Iran’s homeland terror plot didn’t work out, but what price did it actually pay for attempting such an audacious-if-sloppily-executed operation? Not much, at least publicly. And most of the relevant personalities who authorized that operation remain in power.
So, what can America do to confront this present and future Iranian challenge? One way is to begin to improve our Gulf Arab and Egyptian relations, which have soured over the nuclear negotiations. Standing more decisively with our historical regional partners will allow us to maximize joint intelligence and law enforcement efforts during this period of profound flux. The President’s recent Camp David summit was a good start, but clearly stronger measures are required if we want to reduce the growing strategic divide between our Arab partners and the U.S.
Beyond this, we must build upon our counterterrorism readiness against in North America. Without much public fanfare, the United States, Canada, and Mexico have agreed to better confront the interconnected danger of terrorism in our respective homelands. In 2012—partly in response to the 2011 terror plot—the American, Mexican and Canadian militaries issued a first-ever Continental Threat Assessment, listing terrorism as one of five primary threats to North America. This has led to vastly increased cooperation among our policy, defense, law enforcement, and intelligence personnel on thwarting terror threats. This focus must continue.
This includes sending a clear signal to Latin America’s criminal syndicates that working with the Iranians will cause terrible costs to their business. The drug cartels primarily exist to turn a profit, and “foreign” terrorists would bring additional unwelcome American focus to their criminal enterprise. America must underscore working with the Iranians would be a lethally short-sighted business decision.

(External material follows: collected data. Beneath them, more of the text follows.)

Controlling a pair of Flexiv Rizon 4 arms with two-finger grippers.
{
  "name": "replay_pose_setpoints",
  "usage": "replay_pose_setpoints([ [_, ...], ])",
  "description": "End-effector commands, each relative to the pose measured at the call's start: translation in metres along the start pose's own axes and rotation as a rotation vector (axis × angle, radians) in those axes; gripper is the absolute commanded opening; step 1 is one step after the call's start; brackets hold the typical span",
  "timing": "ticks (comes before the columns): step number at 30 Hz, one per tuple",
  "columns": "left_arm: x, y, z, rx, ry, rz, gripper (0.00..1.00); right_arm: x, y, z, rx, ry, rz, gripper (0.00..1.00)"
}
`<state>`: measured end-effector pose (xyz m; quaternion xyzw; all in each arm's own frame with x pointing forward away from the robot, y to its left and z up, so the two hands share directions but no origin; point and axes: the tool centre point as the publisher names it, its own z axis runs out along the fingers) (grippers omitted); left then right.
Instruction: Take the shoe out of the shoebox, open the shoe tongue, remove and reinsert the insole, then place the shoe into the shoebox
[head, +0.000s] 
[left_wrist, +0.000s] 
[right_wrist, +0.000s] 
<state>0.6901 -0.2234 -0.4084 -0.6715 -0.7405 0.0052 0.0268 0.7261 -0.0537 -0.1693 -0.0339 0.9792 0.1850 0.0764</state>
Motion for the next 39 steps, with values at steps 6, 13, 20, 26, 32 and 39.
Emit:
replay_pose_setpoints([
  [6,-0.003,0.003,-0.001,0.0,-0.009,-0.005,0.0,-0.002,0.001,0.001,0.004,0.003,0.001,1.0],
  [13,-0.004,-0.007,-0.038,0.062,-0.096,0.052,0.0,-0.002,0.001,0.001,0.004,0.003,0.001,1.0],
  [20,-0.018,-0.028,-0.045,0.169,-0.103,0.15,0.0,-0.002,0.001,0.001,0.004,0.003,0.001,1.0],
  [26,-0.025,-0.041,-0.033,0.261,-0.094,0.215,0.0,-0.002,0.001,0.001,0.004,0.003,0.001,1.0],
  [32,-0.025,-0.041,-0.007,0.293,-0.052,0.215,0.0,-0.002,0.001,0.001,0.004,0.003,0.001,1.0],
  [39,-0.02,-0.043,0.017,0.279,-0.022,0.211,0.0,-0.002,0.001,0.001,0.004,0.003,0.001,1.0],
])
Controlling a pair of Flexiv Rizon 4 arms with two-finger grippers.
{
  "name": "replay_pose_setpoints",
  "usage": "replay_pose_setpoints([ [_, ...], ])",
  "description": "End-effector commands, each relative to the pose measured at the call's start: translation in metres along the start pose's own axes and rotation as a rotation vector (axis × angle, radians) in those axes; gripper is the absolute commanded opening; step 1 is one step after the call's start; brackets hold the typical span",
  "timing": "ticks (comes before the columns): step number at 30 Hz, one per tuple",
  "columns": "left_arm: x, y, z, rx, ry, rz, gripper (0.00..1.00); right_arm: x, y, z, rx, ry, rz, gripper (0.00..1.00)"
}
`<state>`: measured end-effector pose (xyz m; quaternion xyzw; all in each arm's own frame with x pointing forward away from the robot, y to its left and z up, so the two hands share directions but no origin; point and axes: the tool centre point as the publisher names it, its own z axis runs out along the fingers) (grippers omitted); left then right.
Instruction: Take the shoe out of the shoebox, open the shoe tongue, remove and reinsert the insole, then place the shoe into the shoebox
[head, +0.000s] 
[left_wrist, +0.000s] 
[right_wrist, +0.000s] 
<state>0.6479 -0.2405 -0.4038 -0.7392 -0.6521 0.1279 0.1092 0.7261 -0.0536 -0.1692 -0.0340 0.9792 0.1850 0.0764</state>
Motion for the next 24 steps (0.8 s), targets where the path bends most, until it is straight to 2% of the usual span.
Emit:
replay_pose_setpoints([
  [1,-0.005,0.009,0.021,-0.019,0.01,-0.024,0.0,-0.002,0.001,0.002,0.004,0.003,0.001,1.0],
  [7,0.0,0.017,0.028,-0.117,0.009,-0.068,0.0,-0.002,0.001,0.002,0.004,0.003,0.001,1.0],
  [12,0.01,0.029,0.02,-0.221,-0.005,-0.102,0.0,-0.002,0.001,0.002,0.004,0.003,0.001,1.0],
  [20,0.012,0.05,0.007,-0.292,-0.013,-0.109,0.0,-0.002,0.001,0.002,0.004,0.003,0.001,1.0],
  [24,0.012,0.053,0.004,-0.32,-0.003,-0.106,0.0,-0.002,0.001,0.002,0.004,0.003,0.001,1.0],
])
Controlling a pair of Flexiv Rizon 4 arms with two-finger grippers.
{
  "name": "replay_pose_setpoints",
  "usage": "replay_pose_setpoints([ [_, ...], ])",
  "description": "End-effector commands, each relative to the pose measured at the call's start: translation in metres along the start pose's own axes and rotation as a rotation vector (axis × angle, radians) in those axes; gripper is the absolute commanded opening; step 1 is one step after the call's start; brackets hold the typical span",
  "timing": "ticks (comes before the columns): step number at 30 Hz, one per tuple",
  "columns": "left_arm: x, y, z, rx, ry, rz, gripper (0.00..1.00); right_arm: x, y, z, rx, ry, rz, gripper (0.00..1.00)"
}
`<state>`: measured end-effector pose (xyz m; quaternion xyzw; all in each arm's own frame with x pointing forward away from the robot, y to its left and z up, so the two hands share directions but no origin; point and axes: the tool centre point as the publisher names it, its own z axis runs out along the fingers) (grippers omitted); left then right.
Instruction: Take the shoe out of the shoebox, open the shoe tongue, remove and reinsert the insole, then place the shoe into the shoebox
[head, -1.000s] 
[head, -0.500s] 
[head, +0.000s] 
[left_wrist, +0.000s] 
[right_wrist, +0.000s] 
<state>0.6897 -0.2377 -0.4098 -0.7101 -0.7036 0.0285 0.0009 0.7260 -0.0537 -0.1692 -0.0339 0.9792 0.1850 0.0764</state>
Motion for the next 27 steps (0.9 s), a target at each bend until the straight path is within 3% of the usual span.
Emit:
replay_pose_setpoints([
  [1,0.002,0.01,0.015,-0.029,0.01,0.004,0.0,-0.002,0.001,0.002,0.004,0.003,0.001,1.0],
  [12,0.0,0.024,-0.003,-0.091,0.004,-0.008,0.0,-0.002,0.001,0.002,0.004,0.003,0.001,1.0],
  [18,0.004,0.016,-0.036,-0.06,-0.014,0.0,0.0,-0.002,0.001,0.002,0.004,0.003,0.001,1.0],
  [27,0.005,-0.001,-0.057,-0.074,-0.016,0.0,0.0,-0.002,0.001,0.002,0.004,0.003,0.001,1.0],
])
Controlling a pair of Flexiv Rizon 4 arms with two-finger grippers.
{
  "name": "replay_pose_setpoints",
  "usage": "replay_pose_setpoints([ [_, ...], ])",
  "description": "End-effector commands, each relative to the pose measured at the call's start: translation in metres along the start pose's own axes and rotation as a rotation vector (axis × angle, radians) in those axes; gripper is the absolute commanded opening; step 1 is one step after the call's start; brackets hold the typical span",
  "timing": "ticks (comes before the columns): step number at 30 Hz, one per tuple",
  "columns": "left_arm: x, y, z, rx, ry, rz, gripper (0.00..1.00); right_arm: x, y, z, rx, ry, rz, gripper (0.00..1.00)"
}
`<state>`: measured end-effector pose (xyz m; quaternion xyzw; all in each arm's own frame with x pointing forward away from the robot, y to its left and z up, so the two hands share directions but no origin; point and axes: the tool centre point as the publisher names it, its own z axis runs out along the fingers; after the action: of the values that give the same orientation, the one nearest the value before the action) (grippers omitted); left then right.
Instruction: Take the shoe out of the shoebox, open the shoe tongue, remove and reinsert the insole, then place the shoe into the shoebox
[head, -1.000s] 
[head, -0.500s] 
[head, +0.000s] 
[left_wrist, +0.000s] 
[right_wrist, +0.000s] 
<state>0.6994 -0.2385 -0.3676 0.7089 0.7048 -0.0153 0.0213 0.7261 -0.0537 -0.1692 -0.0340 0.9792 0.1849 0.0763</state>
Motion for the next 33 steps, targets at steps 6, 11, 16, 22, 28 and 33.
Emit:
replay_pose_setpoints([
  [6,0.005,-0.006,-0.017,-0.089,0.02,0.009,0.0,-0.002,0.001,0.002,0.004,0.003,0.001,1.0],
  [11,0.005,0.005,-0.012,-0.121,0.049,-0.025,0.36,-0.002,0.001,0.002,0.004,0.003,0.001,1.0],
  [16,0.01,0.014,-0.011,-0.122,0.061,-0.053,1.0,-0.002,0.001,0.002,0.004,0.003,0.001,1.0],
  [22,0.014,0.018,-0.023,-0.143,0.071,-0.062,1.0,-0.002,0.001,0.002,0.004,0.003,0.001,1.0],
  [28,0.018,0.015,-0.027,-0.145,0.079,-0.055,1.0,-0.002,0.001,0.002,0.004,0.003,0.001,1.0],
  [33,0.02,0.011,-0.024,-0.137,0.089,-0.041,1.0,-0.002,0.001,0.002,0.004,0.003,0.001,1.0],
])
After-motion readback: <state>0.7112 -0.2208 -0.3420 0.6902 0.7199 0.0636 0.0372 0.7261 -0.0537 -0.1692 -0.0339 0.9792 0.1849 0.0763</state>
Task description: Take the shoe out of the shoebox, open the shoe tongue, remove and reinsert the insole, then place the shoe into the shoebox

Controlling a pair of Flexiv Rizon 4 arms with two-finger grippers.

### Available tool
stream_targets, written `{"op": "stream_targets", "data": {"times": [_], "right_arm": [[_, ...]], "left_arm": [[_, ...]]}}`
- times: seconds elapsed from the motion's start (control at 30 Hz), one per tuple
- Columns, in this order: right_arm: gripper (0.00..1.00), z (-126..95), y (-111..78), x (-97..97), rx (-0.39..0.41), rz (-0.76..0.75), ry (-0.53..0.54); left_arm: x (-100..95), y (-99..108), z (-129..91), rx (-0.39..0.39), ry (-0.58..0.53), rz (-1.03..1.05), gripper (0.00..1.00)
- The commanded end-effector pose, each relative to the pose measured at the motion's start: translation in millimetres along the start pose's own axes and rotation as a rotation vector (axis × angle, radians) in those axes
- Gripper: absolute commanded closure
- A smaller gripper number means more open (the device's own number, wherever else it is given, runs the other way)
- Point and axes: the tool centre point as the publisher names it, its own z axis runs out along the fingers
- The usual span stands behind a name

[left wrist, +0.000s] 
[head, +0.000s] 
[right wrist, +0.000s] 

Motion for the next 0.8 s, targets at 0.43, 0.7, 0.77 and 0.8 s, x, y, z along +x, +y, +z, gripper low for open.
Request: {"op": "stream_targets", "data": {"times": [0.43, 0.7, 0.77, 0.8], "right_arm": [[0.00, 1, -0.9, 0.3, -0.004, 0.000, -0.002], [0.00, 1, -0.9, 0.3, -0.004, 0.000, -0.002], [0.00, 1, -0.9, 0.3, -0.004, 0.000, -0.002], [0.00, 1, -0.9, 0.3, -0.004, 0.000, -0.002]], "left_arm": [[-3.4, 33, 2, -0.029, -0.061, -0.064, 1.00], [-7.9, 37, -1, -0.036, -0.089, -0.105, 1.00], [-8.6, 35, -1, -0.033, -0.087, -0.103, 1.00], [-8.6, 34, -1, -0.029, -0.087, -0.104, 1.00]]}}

To be sure, Tehran might not have any anti-U.S. operations on the books. Maybe the Supreme Leader and the IRGC will turn over a new leaf after the nuclear deal is concluded. Maybe the Iranian leaders who want peace and mutual prosperity with the U.S. will win the day at home.
But hope is not a plan. The Iran of today will most likely be the Iran of tomorrow. The relevant national security leaders and their strategic calculus won’t suddenly change even without an immediate path to the bomb. Iran has successfully committed terrorist acts against the U.S. for over thirty years. A nuclear compromise won’t change what Tehran perceives as an effective tool in their national security toolkit.